Your task is to reproduce exactly the lines that run from the beginning of the data through the line where "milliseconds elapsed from" appears.
---- Stored data
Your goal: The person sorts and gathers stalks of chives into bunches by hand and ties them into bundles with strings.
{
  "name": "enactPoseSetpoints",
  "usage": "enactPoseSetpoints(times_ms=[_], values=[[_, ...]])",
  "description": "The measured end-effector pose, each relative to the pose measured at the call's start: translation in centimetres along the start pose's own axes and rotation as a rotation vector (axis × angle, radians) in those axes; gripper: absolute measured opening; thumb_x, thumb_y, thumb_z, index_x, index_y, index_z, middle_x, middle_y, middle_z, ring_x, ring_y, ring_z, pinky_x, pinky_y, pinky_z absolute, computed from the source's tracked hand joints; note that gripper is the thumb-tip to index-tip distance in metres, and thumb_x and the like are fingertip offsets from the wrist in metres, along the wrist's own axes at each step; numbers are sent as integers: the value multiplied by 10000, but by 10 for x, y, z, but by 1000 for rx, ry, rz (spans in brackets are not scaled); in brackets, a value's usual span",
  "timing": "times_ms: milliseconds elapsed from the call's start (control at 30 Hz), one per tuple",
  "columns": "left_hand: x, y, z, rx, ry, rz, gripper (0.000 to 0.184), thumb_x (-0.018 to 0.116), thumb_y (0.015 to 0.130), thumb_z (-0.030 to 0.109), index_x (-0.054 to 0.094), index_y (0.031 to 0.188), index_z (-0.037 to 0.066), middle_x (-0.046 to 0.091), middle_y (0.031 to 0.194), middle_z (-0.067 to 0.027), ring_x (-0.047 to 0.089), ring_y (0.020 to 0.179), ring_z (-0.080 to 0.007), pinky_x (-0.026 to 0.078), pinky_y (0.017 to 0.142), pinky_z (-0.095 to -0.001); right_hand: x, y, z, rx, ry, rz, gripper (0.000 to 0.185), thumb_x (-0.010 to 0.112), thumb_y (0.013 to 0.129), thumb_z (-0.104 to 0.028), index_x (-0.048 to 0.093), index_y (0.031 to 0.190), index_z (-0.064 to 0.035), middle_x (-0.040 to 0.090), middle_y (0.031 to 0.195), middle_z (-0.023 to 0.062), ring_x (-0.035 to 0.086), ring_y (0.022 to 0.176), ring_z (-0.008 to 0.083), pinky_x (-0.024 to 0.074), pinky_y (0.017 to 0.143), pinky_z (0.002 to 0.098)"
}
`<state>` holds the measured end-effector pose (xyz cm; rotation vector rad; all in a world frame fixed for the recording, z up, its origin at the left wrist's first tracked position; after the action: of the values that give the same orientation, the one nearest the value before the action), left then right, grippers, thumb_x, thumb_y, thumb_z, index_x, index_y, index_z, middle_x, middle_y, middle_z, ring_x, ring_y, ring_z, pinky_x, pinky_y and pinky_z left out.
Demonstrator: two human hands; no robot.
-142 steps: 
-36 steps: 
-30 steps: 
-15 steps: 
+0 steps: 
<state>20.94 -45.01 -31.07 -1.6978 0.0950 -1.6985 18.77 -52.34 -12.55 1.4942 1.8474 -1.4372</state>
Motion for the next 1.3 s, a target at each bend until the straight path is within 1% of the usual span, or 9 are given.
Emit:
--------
Answer to this exercise:
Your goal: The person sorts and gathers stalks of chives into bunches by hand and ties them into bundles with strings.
{
  "name": "enactPoseSetpoints",
  "usage": "enactPoseSetpoints(times_ms=[_], values=[[_, ...]])",
  "description": "The measured end-effector pose, each relative to the pose measured at the call's start: translation in centimetres along the start pose's own axes and rotation as a rotation vector (axis × angle, radians) in those axes; gripper: absolute measured opening; thumb_x, thumb_y, thumb_z, index_x, index_y, index_z, middle_x, middle_y, middle_z, ring_x, ring_y, ring_z, pinky_x, pinky_y, pinky_z absolute, computed from the source's tracked hand joints; note that gripper is the thumb-tip to index-tip distance in metres, and thumb_x and the like are fingertip offsets from the wrist in metres, along the wrist's own axes at each step; numbers are sent as integers: the value multiplied by 10000, but by 10 for x, y, z, but by 1000 for rx, ry, rz (spans in brackets are not scaled); in brackets, a value's usual span",
  "timing": "times_ms: milliseconds elapsed from the call's start (control at 30 Hz), one per tuple",

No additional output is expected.